Timing matters; but being right matters more. In the 1930s, Keynes said that markets can stay irrational longer than you can stay solvent. Yet, this is to put into context. When the cycle of the markets sits on a long wave - at the end of a prolonged journey which lasted probably 40 years now, ever since the end of Bretton Woods monetary system - usual metrics of investing success are an obstacle, not a comfort. They help casting the net underneath unaware or complicit, greedy or impatient investors.
You reap what you sow. [Galatians 6:7]
Not that there is a shortage of recent evidence of impending chaos.. hot stocks meltdown and US Repo mess in mid-September, interest rates cratering in mid-August, market precipitous dive in Q4 2018, the VIX complex quake in early February 2018, first mushrooms of fake liquidity popping up (GAM, Woodford, H2O). If we have to guess, the blueprint for the next real crisis, large-scale, is still the Quant Quake 2007, except 10X worse as this time it hits the core of the market instead of one small colony, followed by a prolonged bank holiday. A financial meltdown, with no strict necessity of consequential real economy shock. In this, dissimilar to the credit crunches of 2008 and 1929, and more similar to financial mayhem in 1987, 2000, and 6th August 2007 (although the latter was only visible to the quant community). But let’s not dive into anecdotal evidence and keep this piece high level – a Scenario.
Measuring It All
Using tools provided for by physics - and Complexity Science in particular, we attempted to substantiate the ‘Critical Transition Hypothesis’ with a family of quant indicators; for nothing is truly relevant and informative unless it’s measurable.

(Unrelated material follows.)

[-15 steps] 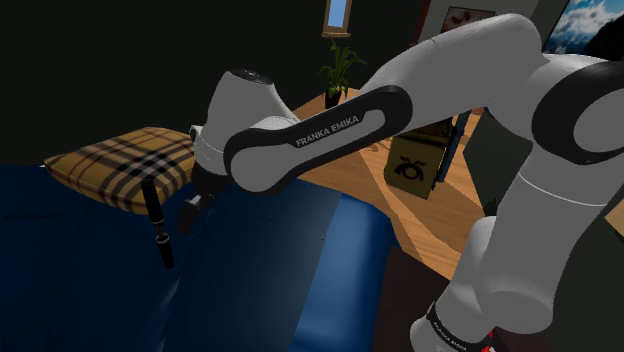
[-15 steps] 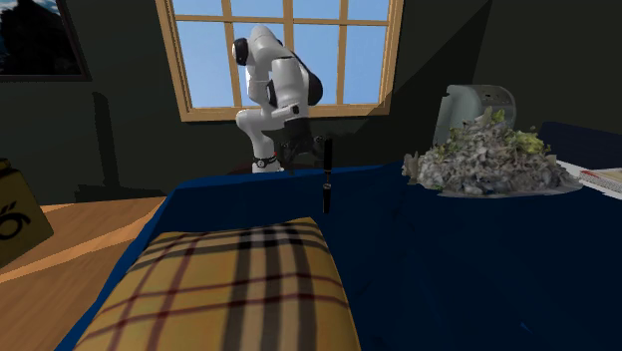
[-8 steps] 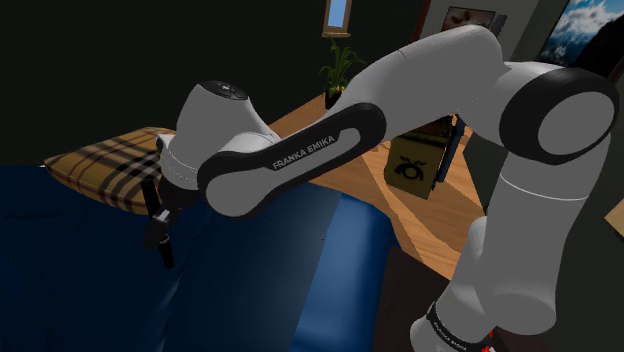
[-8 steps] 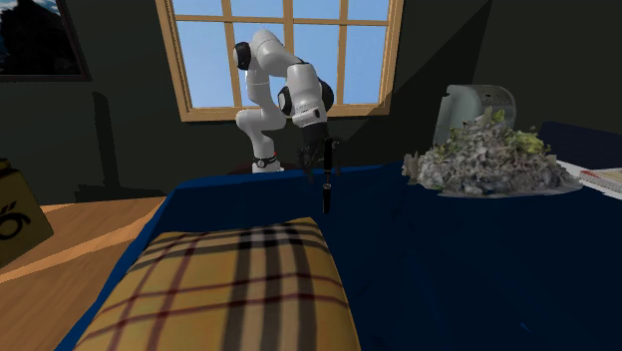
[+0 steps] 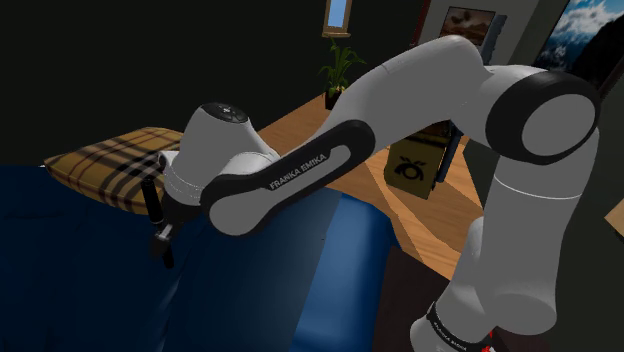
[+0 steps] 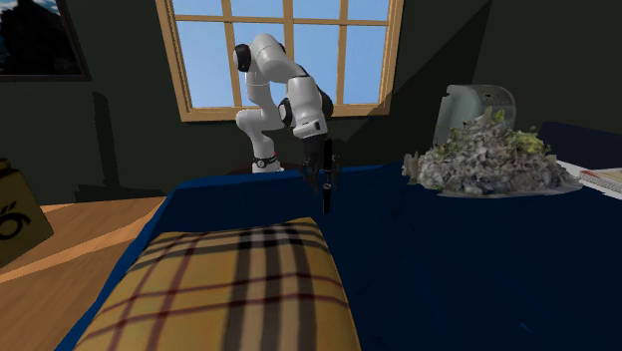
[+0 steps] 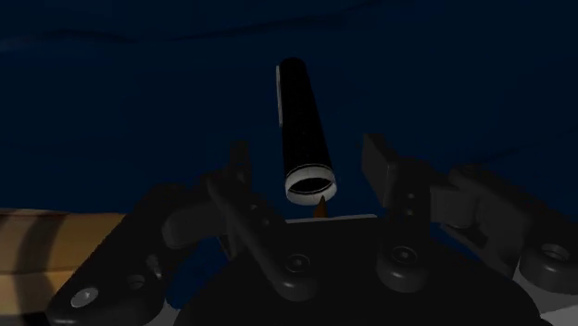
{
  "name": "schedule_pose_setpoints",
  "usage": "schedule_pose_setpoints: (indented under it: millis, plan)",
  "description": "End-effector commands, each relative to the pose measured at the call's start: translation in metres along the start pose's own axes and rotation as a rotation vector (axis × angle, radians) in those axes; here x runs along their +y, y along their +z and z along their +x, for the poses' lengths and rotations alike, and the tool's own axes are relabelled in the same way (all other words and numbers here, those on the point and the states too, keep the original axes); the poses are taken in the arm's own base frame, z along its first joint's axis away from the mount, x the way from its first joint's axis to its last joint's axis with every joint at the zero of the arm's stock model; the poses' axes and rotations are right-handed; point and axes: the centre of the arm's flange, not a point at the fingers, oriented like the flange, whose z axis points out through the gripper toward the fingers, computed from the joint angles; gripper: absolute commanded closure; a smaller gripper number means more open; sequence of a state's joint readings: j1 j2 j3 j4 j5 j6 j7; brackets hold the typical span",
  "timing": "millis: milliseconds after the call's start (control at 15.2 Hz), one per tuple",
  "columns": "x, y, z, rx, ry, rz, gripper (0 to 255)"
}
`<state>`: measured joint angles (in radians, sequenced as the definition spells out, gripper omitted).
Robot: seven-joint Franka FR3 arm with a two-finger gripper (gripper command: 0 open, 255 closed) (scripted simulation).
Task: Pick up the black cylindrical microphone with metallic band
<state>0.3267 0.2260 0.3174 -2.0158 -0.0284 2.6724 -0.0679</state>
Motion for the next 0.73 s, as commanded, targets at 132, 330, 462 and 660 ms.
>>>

Without any assumption of its truth, we tried to prove - in not just qualitative arguments but also mathematical quantities - that markets propelled into over-extension (self-reinforcing positive feedback loops), are ready to snap (unstable equilibrium, lower basin of attraction, critical thresholds breached), in violent fashion (runaway effect and non-linear dynamics), heading towards a deep financial rupture in proximity (bifurcation & early warning signals).
Dies nigro signanda lapillo. [When Ancient Romans would signpost a bad day with a little black stone.]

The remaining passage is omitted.